Copy out each line of the data that holds the string "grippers".
Start of ENTRIES SUPPLIED
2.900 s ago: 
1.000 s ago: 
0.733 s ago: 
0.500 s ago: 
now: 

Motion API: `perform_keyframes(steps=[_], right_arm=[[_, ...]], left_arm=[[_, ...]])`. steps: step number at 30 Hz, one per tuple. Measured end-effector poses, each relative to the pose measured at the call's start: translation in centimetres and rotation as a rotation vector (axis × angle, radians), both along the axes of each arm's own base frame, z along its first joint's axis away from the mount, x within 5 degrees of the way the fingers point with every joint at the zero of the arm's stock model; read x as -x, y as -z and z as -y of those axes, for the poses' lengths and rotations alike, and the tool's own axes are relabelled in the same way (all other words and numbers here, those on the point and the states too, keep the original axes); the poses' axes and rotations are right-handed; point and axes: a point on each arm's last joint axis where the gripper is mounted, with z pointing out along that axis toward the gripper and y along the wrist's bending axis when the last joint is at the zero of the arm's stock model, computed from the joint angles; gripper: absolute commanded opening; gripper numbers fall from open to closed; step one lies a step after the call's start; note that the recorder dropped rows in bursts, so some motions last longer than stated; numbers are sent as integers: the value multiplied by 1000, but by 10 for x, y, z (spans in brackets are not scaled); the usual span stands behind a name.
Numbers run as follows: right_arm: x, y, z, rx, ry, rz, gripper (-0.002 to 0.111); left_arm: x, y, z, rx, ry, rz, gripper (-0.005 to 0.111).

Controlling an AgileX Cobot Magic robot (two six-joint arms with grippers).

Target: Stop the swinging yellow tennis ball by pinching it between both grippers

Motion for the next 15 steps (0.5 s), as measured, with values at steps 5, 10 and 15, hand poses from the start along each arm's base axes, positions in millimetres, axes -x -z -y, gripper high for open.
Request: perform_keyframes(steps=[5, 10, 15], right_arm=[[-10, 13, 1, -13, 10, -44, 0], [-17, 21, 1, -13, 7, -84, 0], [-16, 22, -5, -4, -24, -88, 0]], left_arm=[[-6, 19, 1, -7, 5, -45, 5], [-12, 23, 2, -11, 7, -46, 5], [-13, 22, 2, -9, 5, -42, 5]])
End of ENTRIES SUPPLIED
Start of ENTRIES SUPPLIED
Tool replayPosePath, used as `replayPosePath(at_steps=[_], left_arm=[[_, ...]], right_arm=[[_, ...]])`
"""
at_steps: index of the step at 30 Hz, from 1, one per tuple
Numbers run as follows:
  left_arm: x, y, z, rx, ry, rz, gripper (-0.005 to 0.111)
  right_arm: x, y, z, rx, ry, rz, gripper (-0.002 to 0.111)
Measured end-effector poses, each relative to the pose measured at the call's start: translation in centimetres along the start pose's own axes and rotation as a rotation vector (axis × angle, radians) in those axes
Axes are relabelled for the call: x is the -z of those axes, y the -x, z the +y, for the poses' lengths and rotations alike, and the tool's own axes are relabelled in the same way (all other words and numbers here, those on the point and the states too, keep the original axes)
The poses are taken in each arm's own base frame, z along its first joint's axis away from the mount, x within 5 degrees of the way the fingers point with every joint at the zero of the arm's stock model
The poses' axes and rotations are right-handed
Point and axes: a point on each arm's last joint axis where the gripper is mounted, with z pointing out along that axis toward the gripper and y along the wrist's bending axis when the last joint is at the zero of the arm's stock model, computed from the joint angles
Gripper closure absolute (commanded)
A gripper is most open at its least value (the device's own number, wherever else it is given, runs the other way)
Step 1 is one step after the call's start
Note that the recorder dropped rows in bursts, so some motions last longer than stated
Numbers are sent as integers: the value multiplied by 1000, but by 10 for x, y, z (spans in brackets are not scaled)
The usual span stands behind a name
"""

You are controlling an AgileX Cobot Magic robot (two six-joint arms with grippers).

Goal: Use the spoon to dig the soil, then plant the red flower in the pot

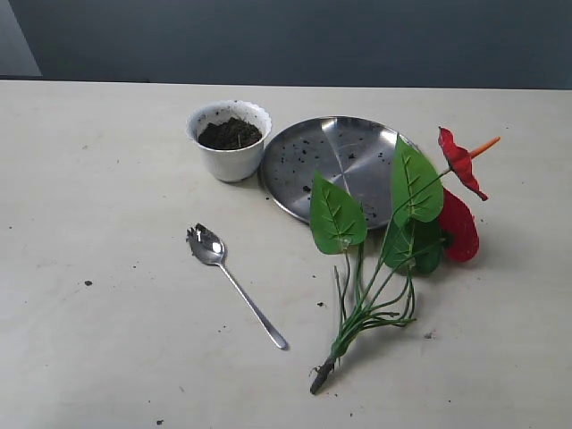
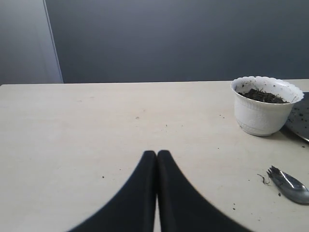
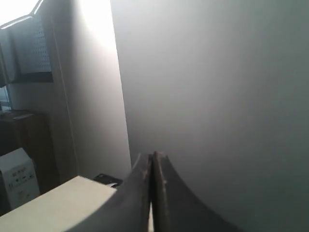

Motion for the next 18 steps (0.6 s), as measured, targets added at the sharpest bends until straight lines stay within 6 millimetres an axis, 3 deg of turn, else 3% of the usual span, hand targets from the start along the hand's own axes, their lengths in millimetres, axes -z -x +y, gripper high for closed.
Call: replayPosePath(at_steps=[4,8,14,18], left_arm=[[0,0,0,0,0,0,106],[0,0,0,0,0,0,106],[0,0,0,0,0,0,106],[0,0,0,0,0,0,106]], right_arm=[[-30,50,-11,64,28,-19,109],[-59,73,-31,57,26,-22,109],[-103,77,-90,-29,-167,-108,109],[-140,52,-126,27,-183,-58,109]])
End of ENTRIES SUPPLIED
**ANSWER FOR THE TASK**
Controlling an AgileX Cobot Magic robot (two six-joint arms with grippers).
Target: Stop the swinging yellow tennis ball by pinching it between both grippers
You are controlling an AgileX Cobot Magic robot (two six-joint arms with grippers).

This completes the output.